DATA EXCERPTS: Begin
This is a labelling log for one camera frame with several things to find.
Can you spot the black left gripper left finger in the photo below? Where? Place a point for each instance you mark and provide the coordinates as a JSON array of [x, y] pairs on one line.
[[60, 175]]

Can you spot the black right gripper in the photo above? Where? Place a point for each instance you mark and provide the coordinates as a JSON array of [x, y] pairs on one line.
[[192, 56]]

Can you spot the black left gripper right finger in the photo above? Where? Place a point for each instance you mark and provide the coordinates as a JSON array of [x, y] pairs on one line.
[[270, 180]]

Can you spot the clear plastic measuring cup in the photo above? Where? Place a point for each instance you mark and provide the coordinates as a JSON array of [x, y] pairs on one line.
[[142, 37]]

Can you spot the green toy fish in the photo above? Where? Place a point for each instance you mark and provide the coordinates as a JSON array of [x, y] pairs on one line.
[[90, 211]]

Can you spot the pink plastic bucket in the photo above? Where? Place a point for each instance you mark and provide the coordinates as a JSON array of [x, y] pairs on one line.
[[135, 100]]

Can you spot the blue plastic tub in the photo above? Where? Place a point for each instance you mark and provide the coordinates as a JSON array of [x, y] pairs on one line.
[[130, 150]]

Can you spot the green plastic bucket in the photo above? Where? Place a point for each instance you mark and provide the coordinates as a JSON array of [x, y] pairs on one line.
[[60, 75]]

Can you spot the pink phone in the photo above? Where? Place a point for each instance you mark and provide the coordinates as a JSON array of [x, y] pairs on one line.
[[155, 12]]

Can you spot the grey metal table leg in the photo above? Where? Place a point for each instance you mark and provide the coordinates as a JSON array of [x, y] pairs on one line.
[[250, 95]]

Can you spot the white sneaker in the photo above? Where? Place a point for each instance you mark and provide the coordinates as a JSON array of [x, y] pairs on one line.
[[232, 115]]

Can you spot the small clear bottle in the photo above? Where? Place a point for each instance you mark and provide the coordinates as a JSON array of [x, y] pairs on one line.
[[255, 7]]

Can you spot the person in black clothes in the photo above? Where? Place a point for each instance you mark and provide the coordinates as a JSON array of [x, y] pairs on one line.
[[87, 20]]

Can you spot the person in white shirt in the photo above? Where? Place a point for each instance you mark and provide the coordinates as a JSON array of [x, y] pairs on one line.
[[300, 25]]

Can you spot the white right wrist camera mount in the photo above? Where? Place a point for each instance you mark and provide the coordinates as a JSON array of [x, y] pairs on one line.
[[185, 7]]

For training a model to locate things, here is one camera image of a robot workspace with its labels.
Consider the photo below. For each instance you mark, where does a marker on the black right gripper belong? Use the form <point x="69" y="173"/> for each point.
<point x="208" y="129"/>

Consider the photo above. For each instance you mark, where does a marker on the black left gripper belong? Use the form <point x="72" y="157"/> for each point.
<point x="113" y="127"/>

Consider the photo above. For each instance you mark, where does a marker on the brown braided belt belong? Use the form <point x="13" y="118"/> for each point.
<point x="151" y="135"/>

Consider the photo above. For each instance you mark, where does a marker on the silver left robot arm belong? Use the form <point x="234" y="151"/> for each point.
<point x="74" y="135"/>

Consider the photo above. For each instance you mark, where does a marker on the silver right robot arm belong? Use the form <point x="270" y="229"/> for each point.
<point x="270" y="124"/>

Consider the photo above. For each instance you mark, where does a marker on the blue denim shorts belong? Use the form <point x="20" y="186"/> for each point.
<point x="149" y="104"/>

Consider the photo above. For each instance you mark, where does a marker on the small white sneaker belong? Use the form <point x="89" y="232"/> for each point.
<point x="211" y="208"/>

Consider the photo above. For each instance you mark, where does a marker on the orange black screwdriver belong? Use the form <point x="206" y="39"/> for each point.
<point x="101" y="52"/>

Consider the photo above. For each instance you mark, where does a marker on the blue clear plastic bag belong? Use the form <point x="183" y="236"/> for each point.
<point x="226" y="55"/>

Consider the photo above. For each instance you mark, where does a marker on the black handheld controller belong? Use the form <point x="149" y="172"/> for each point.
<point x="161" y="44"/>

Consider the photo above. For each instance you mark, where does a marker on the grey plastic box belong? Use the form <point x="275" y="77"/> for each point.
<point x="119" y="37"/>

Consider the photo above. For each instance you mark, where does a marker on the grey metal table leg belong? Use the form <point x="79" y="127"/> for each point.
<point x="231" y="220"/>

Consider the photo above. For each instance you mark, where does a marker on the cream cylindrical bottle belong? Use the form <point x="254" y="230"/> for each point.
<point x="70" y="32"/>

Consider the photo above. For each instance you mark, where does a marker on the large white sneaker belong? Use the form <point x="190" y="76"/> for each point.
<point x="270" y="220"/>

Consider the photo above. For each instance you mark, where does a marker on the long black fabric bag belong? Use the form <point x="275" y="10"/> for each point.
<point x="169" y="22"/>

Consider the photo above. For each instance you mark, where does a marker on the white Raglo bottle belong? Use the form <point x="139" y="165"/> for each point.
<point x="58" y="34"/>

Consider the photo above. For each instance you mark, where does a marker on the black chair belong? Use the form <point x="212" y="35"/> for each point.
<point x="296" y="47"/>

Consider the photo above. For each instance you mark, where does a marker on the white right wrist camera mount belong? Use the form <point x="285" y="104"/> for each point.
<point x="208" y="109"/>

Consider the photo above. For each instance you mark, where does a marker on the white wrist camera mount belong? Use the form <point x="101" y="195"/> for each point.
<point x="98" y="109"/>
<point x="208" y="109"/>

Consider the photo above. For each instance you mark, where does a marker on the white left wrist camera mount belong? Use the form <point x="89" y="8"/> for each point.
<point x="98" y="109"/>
DATA EXCERPTS: End
• _BRIEF_
With nothing added or dropped, reproduce all the data exactly.

• _EXERCISE RESPONSE_
This is a labelling log for one camera frame with several things to find.
Can you spot the black left gripper left finger in the photo below? Where? Place a point for each instance you mark and provide the coordinates as a JSON array of [x, y] pairs on one line.
[[60, 175]]

Can you spot the black right gripper in the photo above? Where? Place a point for each instance you mark and provide the coordinates as a JSON array of [x, y] pairs on one line.
[[192, 56]]

Can you spot the black left gripper right finger in the photo above? Where? Place a point for each instance you mark and provide the coordinates as a JSON array of [x, y] pairs on one line.
[[270, 180]]

Can you spot the clear plastic measuring cup in the photo above? Where? Place a point for each instance you mark and provide the coordinates as a JSON array of [x, y] pairs on one line.
[[142, 37]]

Can you spot the green toy fish in the photo above? Where? Place a point for each instance you mark and provide the coordinates as a JSON array of [x, y] pairs on one line.
[[90, 211]]

Can you spot the pink plastic bucket in the photo above? Where? Place a point for each instance you mark and provide the coordinates as a JSON array of [x, y] pairs on one line.
[[135, 100]]

Can you spot the blue plastic tub in the photo above? Where? Place a point for each instance you mark and provide the coordinates as a JSON array of [x, y] pairs on one line.
[[130, 150]]

Can you spot the green plastic bucket in the photo above? Where? Place a point for each instance you mark and provide the coordinates as a JSON array of [x, y] pairs on one line.
[[60, 75]]

Can you spot the pink phone in the photo above? Where? Place a point for each instance you mark and provide the coordinates as a JSON array of [x, y] pairs on one line.
[[155, 12]]

Can you spot the grey metal table leg in the photo above? Where? Place a point for each instance you mark and provide the coordinates as a JSON array of [x, y] pairs on one line.
[[250, 95]]

Can you spot the white sneaker in the photo above? Where? Place a point for each instance you mark and provide the coordinates as a JSON array of [x, y] pairs on one line.
[[232, 115]]

Can you spot the small clear bottle in the photo above? Where? Place a point for each instance you mark and provide the coordinates as a JSON array of [x, y] pairs on one line.
[[255, 7]]

Can you spot the person in black clothes in the photo above? Where? Place a point for each instance you mark and provide the coordinates as a JSON array of [x, y] pairs on one line.
[[87, 20]]

Can you spot the person in white shirt in the photo above? Where? Place a point for each instance you mark and provide the coordinates as a JSON array of [x, y] pairs on one line.
[[300, 25]]

Can you spot the white right wrist camera mount in the photo above? Where? Place a point for each instance you mark and provide the coordinates as a JSON array of [x, y] pairs on one line.
[[185, 7]]

For training a model to locate things, here is one camera image of a robot workspace with its labels.
Consider the photo below. For each instance you mark, where does a marker on the black right gripper belong? Use the form <point x="69" y="173"/> for each point.
<point x="208" y="129"/>

Consider the photo above. For each instance you mark, where does a marker on the black left gripper belong? Use the form <point x="72" y="157"/> for each point.
<point x="113" y="127"/>

Consider the photo above. For each instance you mark, where does a marker on the brown braided belt belong? Use the form <point x="13" y="118"/> for each point.
<point x="151" y="135"/>

Consider the photo above. For each instance you mark, where does a marker on the silver left robot arm belong? Use the form <point x="234" y="151"/> for each point.
<point x="74" y="135"/>

Consider the photo above. For each instance you mark, where does a marker on the silver right robot arm belong? Use the form <point x="270" y="229"/> for each point.
<point x="270" y="124"/>

Consider the photo above. For each instance you mark, where does a marker on the blue denim shorts belong? Use the form <point x="20" y="186"/> for each point.
<point x="149" y="104"/>

Consider the photo above. For each instance you mark, where does a marker on the small white sneaker belong? Use the form <point x="89" y="232"/> for each point.
<point x="211" y="208"/>

Consider the photo above. For each instance you mark, where does a marker on the orange black screwdriver belong? Use the form <point x="206" y="39"/> for each point.
<point x="101" y="52"/>

Consider the photo above. For each instance you mark, where does a marker on the blue clear plastic bag belong? Use the form <point x="183" y="236"/> for each point.
<point x="226" y="55"/>

Consider the photo above. For each instance you mark, where does a marker on the black handheld controller belong? Use the form <point x="149" y="172"/> for each point.
<point x="161" y="44"/>

Consider the photo above. For each instance you mark, where does a marker on the grey plastic box belong? Use the form <point x="275" y="77"/> for each point.
<point x="119" y="37"/>

Consider the photo above. For each instance you mark, where does a marker on the grey metal table leg belong? Use the form <point x="79" y="127"/> for each point.
<point x="231" y="220"/>

Consider the photo above. For each instance you mark, where does a marker on the cream cylindrical bottle belong? Use the form <point x="254" y="230"/> for each point.
<point x="70" y="32"/>

Consider the photo above. For each instance you mark, where does a marker on the large white sneaker belong? Use the form <point x="190" y="76"/> for each point.
<point x="270" y="220"/>

Consider the photo above. For each instance you mark, where does a marker on the long black fabric bag belong? Use the form <point x="275" y="10"/> for each point.
<point x="169" y="22"/>

Consider the photo above. For each instance you mark, where does a marker on the white Raglo bottle belong? Use the form <point x="139" y="165"/> for each point.
<point x="58" y="34"/>

Consider the photo above. For each instance you mark, where does a marker on the black chair belong? Use the form <point x="212" y="35"/> for each point.
<point x="296" y="47"/>

Consider the photo above. For each instance you mark, where does a marker on the white right wrist camera mount belong? Use the form <point x="285" y="104"/> for each point.
<point x="208" y="109"/>

Consider the photo above. For each instance you mark, where does a marker on the white wrist camera mount belong? Use the form <point x="101" y="195"/> for each point.
<point x="98" y="109"/>
<point x="208" y="109"/>

Consider the photo above. For each instance you mark, where does a marker on the white left wrist camera mount belong? Use the form <point x="89" y="8"/> for each point.
<point x="98" y="109"/>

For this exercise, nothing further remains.